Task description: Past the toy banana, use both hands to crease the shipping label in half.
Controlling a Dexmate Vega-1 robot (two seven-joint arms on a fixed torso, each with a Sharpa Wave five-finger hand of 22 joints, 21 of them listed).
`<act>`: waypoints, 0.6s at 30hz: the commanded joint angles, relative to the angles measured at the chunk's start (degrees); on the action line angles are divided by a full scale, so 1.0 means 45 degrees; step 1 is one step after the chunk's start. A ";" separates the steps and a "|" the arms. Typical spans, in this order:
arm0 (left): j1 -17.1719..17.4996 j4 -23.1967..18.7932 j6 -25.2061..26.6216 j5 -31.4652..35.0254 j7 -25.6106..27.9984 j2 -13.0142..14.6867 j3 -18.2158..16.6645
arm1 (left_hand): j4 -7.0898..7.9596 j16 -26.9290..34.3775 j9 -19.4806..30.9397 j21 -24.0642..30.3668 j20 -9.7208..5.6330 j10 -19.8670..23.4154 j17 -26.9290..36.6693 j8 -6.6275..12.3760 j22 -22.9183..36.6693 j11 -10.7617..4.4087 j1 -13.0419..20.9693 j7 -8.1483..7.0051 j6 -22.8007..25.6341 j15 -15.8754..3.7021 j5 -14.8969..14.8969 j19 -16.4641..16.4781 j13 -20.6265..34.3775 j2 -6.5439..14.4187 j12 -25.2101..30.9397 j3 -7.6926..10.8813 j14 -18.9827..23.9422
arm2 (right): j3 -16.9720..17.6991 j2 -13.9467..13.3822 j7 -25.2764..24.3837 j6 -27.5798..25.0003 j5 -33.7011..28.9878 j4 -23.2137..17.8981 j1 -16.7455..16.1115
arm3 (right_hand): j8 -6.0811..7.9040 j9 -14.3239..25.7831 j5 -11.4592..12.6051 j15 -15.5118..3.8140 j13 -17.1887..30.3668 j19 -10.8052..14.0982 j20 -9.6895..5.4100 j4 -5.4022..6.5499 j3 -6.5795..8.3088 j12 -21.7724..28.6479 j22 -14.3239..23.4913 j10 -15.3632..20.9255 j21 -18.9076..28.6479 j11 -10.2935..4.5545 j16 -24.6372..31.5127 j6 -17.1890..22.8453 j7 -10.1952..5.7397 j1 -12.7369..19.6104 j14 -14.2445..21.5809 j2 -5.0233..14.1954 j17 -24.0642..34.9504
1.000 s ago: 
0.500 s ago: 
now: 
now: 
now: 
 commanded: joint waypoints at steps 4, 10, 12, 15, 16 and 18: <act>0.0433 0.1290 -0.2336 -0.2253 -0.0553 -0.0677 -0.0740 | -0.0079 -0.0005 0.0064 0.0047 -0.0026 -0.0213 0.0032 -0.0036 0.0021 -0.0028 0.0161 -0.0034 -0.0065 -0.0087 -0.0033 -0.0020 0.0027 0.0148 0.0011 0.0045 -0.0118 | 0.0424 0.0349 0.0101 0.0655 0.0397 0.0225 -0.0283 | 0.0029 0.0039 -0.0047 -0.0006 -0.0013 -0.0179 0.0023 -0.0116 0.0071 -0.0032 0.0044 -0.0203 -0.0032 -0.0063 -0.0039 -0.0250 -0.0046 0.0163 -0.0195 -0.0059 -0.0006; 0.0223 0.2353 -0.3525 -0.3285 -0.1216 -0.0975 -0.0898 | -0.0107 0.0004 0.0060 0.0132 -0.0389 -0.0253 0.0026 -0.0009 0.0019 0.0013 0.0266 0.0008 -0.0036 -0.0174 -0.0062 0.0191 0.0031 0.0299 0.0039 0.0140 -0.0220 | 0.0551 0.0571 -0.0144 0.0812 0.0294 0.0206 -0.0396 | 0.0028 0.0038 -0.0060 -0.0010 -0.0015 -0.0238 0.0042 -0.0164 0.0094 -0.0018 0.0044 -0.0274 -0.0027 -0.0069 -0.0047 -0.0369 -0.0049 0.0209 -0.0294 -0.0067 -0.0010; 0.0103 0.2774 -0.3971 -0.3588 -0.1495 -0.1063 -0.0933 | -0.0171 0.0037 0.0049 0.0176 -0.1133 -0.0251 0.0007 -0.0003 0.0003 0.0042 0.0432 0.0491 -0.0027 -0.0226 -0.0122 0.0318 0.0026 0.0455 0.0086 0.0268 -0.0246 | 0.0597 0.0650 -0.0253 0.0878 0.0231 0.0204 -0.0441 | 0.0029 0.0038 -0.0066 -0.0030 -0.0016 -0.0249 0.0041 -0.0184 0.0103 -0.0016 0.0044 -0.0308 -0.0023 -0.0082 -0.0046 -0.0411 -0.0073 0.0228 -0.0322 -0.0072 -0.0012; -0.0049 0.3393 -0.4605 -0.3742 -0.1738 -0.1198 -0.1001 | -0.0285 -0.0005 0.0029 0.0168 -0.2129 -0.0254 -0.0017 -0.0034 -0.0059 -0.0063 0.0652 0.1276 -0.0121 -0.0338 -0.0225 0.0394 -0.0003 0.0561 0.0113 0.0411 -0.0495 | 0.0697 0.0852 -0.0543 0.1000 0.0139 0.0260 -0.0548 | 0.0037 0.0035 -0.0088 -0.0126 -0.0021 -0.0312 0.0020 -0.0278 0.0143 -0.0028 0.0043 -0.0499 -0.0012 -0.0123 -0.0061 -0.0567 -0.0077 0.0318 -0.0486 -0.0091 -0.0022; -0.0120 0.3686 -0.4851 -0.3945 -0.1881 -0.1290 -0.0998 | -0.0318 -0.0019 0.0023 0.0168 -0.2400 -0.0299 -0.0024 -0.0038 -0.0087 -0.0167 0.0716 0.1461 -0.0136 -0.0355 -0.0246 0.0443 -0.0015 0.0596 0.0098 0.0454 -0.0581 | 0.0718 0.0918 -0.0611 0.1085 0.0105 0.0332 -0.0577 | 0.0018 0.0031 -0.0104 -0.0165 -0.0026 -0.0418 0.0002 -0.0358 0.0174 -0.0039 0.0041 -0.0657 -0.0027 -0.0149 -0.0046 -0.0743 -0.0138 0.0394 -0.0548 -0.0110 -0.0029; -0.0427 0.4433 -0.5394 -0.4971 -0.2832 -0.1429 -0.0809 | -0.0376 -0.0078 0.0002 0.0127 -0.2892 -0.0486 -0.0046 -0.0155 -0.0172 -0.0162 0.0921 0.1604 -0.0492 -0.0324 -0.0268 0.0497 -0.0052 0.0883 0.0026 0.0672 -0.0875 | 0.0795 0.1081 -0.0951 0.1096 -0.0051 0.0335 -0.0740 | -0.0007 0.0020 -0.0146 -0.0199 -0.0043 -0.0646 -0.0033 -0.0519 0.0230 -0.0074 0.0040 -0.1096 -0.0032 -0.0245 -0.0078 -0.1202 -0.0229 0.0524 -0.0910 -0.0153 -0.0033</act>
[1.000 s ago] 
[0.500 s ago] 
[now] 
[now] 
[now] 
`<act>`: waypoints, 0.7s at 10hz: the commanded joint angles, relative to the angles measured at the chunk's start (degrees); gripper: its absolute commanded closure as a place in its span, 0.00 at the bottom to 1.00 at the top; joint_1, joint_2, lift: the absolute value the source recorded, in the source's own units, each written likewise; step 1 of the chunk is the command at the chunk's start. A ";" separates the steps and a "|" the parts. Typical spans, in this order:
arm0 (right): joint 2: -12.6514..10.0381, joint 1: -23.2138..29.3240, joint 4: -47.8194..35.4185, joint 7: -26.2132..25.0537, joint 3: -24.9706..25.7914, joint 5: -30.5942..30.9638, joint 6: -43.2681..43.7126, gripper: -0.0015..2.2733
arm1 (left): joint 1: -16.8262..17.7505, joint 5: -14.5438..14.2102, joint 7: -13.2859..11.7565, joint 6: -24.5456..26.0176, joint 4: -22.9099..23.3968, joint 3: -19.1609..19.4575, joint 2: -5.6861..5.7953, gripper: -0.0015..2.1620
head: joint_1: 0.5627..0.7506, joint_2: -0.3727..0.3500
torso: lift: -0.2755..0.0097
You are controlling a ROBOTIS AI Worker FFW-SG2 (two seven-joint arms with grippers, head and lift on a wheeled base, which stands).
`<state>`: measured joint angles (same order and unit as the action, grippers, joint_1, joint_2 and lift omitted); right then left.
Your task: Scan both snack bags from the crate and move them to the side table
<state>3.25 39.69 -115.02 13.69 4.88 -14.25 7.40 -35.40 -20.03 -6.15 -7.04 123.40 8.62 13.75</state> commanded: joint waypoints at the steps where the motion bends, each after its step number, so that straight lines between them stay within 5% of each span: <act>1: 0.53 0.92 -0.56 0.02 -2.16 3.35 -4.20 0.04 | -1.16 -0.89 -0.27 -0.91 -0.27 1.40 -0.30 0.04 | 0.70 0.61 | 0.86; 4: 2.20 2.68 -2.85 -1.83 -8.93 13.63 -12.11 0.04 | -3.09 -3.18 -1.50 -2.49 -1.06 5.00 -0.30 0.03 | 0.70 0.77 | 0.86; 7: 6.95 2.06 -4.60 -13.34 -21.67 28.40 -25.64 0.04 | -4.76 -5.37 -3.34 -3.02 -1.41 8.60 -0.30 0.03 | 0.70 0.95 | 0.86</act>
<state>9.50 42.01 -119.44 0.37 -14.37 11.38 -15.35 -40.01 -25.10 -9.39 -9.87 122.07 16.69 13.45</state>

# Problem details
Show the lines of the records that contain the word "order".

# Solution for this exercise
`<act>`: waypoints, 0.6s at 30hz: the commanded joint angles, relative to the angles measured at the chunk's start (degrees); on the action line angles are divided by a full scale, so 1.0 means 45 degrees; step 1 is one step after the chunk's start. A ";" separates the steps and a "|" the arms. Typical spans, in this order:
`<act>`: waypoints, 0.7s at 10hz: the commanded joint angles, relative to the angles measured at the chunk's start (degrees); gripper: its absolute commanded closure as a place in its span, 0.00 at the bottom to 1.00 at the top; joint_1, joint_2, lift: the absolute value the source recorded, in the source's own units, each written likewise; step 1 of the chunk is the command at the chunk's start. A ";" separates the steps and a "|" the parts. Typical spans, in this order:
`<state>`: measured joint angles (same order and unit as the action, grippers, joint_1, joint_2 and lift omitted); right then left.

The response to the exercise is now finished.